John Kernan wrote in a note, “Positioning into Q4 earnings felt one-sided – particularly following four sell-side upgrades in early 2022 and our conversations with investors. In terms of the model, we are now slightly below consensus EPS expectations in FY23/24. The stock lacks a true catalyst until FY23 guidance in May.”
•Citi Research kept its “Buy” rating on Under Armour and price target at $28.
Paul Lejuez wrote in a note that the fourth quarter was an “all-around great” quarter with the beat led by North America, its most mature market; and sales guidance raised for the current quarter. However, he said the positives were overshadowed by commentary around supply chain headwinds expected to weigh on sales and profits.
Lejuez continued, “We view stock weakness as an overreaction. We believe mgmt took a conservative approach to guidance, and they are spending big (esp on Mktg) during the stub quarter, which should help their F23 guidance be much more clean when they give it in May. The brand is resonating with the consumer, which we believe will drive top/bottom line upside from here. With shares trading at less than a 20x P/E on F23E, we believe the risk/reward is favorable at current levels.”
•B. Riley Securities reiterated its “Neutral” rating on Under Armour and lowered its price target from $21 to $18.
Susan Anderson wrote in a note that although the fourth quarter surpassed estimates due to sales momentum in North America and margin leverage, UA officials provided weak 1Q guidance and did not provide full-year expectations.
Anderson wrote, “We believe that no full-year guide was given due to uncertainty around inventory deliveries impacting their order book outlook and the change in the FY. UAA also continues to see rising SG&A costs that outpace revenue gains, with SG&A costs up +11.2 percent in 4Q vs. 4Q19 versus sales up +6.1 percent versus 4Q19. We remain on the sidelines until there is additional visibility for FY22’s sales, more sustainable margins, or a more attractive valuation.”
•Stifel reiterated its “Hold” rating on Under Armour and lowered its price target to $20 from $24.

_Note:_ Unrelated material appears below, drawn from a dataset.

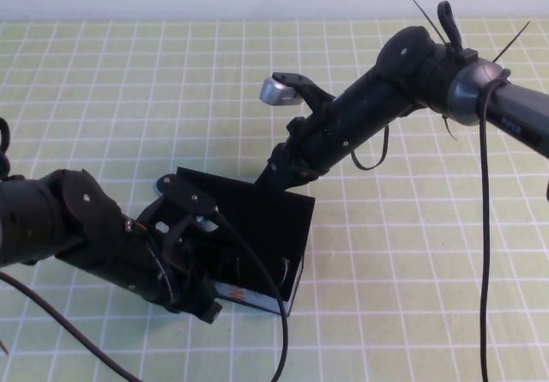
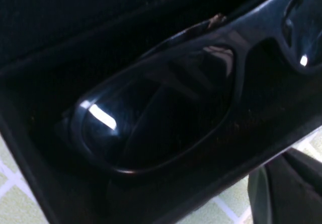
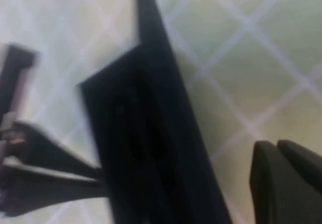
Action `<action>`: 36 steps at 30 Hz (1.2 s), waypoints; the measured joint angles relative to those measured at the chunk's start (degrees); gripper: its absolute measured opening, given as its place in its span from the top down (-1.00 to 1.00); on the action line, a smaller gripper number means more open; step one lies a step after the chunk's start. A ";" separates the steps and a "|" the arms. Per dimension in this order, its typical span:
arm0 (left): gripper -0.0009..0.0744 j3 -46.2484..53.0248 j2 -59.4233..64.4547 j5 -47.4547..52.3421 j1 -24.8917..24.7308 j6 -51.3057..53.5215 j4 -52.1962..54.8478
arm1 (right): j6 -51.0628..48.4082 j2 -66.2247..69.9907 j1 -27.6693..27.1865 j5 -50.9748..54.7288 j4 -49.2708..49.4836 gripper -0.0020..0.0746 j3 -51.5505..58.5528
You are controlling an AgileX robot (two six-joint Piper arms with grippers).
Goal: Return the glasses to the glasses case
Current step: Close the glasses case
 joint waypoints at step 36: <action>0.98 -22.95 -10.59 36.50 0.00 -26.95 39.87 | 9.29 -0.10 11.18 2.04 -7.42 0.99 -0.21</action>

Jim Duffy described Under Armour’s fourth-quarter as “solid” with revenue and earnings exceeding expectations, driven by North America sales and gross margin strength. The March transition quarter was more mixed, with sales guidance being modeled higher but EPS remaining the same reflecting transportation cost pressure. FY23 revenue estimates moved higher but Stifel’s EPS estimate likewise remains unchanged due to expected cost pressure.
Duffy wrote, “We expect operating margin progress will stall in FY23 (8.6 percent versus 9.3 percent in CY21), before surpassing CY21 levels in FY24E (9.6 percent). With 1) operating margins closer to structural margin potential, 2) near-term limitation on margin improvement, and 3) multiple compression in the comp set, we see it appropriate to take a more conservative view on valuation.”
•BMO Capital Markets maintained its “Buy” rating on Under Armour and kept its price target at $25.
Simeon Siegel wrote in a note that Under Armour “beat revenues/GM and guided revenue up with healthy underlying GM (pressured by supply chain). However, proactively cutting-inventory receipts and brand-elevating marketing dominated the narrative, a spend which can be dialed back if need be, not to mention “new UAA” is nothing if not conservative guiders. Long-term brand health and potential cash-driven EPS booster ahead. We believe Friday created attractive entry points with UA outperforming on the hard parts (sales and GM) and disappointing on the parts under its control (brand-focused inventory and marketing decisions).”